Baca berita tanpa iklan. Gabung Kompas.com+
Salin Artikel

Apakah Al Dapat Jadi Arbiter Dalam Penyelesaian Sengketa Bisnis?

Arbitrase adalah metode efektif penyelesaian sengketa bisnis. Model ini banyak dipilih karena bisa menyelesaikan perkara lebih cepat, efisien, tetap menjaga reputasi para pihak, biaya berperkara lebih murah, dan diputus secara akurat, akuntabel, dan adil oleh para arbiter yang ekspert di bidangnya.

Arbitrase adalah model penyelesaian sengketa ajudikasi non litigasi. Keberadaannya pada kelompok ajudikasi membuat arbitrase memiliki kompetensi absolut setara pengadilan.

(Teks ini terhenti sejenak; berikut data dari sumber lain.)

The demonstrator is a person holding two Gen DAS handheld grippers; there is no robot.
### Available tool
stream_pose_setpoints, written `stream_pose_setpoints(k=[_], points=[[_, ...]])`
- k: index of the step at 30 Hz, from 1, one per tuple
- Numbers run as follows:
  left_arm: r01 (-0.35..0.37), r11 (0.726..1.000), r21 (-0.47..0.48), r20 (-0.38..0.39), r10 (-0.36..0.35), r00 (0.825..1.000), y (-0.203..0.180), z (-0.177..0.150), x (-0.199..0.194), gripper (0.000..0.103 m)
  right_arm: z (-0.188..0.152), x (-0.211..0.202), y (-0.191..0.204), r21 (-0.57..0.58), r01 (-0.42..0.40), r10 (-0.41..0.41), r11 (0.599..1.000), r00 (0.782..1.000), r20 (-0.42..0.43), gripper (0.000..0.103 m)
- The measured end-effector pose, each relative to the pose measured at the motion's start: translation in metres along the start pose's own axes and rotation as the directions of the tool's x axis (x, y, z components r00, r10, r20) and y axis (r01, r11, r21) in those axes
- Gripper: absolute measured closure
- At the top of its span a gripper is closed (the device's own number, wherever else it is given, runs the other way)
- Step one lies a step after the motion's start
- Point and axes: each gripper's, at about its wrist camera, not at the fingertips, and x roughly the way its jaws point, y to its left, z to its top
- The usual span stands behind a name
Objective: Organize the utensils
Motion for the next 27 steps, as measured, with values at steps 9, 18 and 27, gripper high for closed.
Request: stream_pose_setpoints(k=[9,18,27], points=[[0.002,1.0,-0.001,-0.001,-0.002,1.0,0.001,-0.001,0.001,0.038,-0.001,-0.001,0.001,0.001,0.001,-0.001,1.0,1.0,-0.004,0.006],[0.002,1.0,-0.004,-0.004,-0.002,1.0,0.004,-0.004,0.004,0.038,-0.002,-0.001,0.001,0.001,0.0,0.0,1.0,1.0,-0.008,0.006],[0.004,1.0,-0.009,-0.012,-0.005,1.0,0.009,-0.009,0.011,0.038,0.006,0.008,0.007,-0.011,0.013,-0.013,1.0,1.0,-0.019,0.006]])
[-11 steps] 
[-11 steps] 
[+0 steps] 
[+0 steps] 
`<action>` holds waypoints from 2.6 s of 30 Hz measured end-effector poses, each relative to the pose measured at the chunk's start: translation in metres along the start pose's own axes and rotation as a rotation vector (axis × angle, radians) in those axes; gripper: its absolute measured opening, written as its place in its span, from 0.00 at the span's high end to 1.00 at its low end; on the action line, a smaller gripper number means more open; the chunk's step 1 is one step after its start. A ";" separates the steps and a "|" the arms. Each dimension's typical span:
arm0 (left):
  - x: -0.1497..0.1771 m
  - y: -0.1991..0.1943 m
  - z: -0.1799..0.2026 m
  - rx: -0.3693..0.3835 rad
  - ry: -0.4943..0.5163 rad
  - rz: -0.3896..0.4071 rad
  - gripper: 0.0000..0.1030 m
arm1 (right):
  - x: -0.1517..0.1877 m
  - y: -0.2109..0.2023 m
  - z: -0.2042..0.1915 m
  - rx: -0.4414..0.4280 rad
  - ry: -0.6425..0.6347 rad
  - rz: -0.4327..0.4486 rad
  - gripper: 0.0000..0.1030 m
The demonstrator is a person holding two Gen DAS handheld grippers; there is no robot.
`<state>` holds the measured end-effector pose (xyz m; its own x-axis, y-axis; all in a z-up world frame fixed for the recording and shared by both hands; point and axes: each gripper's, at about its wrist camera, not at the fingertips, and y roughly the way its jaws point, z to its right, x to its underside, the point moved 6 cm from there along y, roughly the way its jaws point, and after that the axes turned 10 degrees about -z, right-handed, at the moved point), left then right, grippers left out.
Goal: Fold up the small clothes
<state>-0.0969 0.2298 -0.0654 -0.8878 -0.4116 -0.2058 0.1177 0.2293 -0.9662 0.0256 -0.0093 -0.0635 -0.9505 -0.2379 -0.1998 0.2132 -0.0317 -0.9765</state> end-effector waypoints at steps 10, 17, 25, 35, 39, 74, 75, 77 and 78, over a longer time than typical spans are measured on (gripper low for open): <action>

Pengadilan harus menolak perkara yang diajukan kepadanya, jika para pihak sudah terikat pada klausul atau perjanjian arbitrase.

Eksistensi arbitrase diatur dalam UU 30/1999 tentang Arbitrase dan Alternatif Penyelesaian Sengketa. Pada prinsipnya putusan arbitrase yang bersifat final and binding memiliki kekuatan sama dengan putusan pengadilan.

Berkembang pesatnya Artificial Intelligence (AI) terutama AI generatif yang berwujud instrumen kecerdasan buatan, juga berdampak pada arbitrase.

Perdebatan seputar apakah AI bisa digunakan dalam dunia arbitrase? Lebih ekstrem lagi pertanyaan, apakah AI bisa menjadi arbiter menggantikan manusia?

Tulisan ini adalah bahan ajar saya di Fakultas Hukum Universitas Padjadjaran yang saya bagikan juga kepada pembaca Kompas.com untuk manfaat lebih luas.

Cara kerja AI

Dikutip dari situs resmi Google Cloud berjudul "Generate text, images, code, and more with Google Cloud" bahwa AI generatif merupakan AI yang digunakan untuk membuat konten baru, seperti teks, gambar, musik, audio, dan video.

AI generatif, didukung model AI besar yang dapat melakukan beberapa tugas sekaligus dan siap pakai. Produknya termasuk perangkuman, tanya jawab, dan klasifikasi. Model dasar ini dapat diadaptasi untuk penggunaan tertarget.

AI generatif bekerja menggunakan model Machine Learning (ML), untuk mempelajari pola dan hubungan dalam set data, yang terdiri dari konten buatan manusia.

Berdasarkan pelatihan, sistem ini kemudian menggunakan pola-pola untuk membuat konten baru.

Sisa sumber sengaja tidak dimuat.